Work to be completed
Which lines hold the word "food"? Copy each of them from the material.
*****
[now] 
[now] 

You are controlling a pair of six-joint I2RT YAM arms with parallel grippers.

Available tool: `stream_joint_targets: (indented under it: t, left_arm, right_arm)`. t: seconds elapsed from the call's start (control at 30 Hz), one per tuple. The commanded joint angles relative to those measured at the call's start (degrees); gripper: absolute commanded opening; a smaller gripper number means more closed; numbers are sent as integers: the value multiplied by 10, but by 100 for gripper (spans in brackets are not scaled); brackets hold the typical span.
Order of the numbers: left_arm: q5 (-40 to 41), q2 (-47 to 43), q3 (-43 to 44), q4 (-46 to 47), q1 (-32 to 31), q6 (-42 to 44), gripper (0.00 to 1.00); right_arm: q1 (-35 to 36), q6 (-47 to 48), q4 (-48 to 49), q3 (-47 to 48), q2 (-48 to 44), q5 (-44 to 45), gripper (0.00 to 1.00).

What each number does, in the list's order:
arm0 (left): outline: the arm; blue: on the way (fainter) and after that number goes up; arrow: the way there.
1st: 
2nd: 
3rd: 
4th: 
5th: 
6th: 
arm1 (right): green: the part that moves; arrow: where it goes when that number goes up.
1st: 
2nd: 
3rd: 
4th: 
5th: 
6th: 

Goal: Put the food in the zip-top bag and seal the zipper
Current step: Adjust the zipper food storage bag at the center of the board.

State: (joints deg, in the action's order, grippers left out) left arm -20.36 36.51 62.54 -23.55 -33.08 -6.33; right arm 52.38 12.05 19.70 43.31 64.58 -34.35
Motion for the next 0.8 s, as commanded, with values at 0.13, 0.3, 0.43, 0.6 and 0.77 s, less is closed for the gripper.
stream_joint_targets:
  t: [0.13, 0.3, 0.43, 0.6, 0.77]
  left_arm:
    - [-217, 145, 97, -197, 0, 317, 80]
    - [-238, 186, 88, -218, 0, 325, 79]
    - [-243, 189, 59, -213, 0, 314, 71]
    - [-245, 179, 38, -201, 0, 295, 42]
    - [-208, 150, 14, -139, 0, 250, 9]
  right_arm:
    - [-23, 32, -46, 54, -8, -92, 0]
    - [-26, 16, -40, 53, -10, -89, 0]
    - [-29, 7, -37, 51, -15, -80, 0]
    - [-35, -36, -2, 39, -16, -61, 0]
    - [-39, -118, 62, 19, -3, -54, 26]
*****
Answer space
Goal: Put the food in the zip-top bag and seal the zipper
Current step: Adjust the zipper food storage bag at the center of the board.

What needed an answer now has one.